Rebecca (art-house favorite Juliette Binoche) is a war photographer whose dangerous work is traumatizing her husband and daughters. She thus feels pressed to choose between vocation and family. Bolstered by potent visual symbolism and footage shot in Kenya and Afghanistan, 1000 Times Good Night continues to haunt me with its meditations upon our world’s horrors and the trickle down effects that our passions have upon our families.
In a year that brought us the demonization of non-Christians in God’s Not Dead and Calvary, it was refreshing to see a film that handled the differences between an atheist husband and Christian wife with a light, even playful, touch that privileged neither point of view.
Even better, this Belgian film is flat-out terrific in every way: rich characterizations, smart dialogue, an engrossing story, and meaningful musical accompaniment of the bluegrass variety. But be forewarned, The Broken Circle Breakdown’s tale of a marriage threatened by the grave illness of a child takes no emotional prisoners.
Spike Jonze’s movie of a near future in which a man (Joaquin Phoenix) falls in love with his almost infinitely intelligent operating system (voiced splendidly by Scarlett Johannson) became profounder with each repeated viewing. Despite Her’s odd conceit, few films capture the varied stages of romance so authentically. It’s an added bonus that Her beautifully, convincingly depicts the wonders of embodiment.
The Academy nailed it, when they awarded the most recent Oscar for Best Foreign Language Film to this literally wonderful Italian movie. For a story about a despondent wastrel who just turned 65, The Great Beauty is a surprisingly exhilarating ride. Using the ancient and contemporary artistic wonders of Rome to great effect, director Paolo Sorrentino’s visual and musical choices unceasingly astonish.
Sorrentino smartly juxtaposes his protagonist’s vacuous life against the comparable emptiness of a Roman cardinal, whom it is hinted will be the next Pope. If both secular and church-infused lives are equally devoid of substance, is there any hope to be found? By looking closely at the life of one of Jep’s contemporaries, ironically named Romano, careful viewers will note that Sorrentino offers hints of a third, more fulfilling way.
Bonus Round: 3 Essential Freethinker Books of 2014
Fiction: The Children Act, by Ian McEwan – In just over 200 pages, McEwan offers an intimate psychological portrait of Fiona Maye. A London judge with a failing marriage, Maye is called upon to rule whether a 17 year old Jehovah’s Witness should be permitted to refuse a life-saving blood transfusion. By way of this taut story, McEwan provocatively questions whether the religious indoctrination of children amounts to abuse.

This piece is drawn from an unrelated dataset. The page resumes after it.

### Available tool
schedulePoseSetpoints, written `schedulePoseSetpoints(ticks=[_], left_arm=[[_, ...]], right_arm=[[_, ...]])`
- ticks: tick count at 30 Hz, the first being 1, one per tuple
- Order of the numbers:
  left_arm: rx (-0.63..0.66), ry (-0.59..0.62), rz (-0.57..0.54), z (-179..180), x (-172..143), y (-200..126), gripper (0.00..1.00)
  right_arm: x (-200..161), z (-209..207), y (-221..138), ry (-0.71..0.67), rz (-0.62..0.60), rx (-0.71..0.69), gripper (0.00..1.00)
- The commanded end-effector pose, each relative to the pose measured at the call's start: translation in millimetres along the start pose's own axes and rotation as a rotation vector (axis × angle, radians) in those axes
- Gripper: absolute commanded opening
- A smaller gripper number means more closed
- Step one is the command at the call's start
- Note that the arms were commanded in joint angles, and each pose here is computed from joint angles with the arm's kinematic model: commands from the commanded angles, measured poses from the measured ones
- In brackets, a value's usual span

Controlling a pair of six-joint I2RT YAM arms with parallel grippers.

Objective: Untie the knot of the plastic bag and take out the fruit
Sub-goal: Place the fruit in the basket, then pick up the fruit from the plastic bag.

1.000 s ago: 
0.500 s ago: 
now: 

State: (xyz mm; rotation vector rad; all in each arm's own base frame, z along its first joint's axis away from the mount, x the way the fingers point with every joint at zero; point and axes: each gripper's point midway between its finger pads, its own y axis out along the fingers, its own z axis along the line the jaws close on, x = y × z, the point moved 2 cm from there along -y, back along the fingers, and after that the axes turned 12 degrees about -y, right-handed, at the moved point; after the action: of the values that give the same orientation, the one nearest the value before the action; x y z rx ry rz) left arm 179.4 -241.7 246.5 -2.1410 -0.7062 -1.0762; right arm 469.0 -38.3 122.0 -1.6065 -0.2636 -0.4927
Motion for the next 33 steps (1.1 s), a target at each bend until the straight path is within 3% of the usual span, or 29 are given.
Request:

Non-fiction: The Age of Atheists: How We Have Sought to Live Since the Death of God, by Peter Watson – How often do we atheists get asked, “If you don’t believe in God, where do you get your morals or values?” Well, in the space of 550 pages, Watson offers a splendid survey of how great artists and philosophers have addressed this query, from the 19th Century to the present day. I normally find philosophical writing to be a nearly incomprehensible slog, but I flew through Watson’s book.
Somewhere in between: Werner Herzog: A Guide for the Perplexed, Conversations with Paul Cronin – Herzog is perhaps my favorite living director, so discovering this book was a delight. Over a series of conversations with Cronin, Herzog speaks candidly of his origins, humbly about his cinematic triumphs and duds, and whimsically of his spirituality (“If he does exist, I’m content to think of God as being as foolish, confused, contradictory, and disorientated as man. As for the Devil, I believe in stupidity, which is as bad as it gets.”). The result is a treasure trove suitable for sampling in bits and snippets.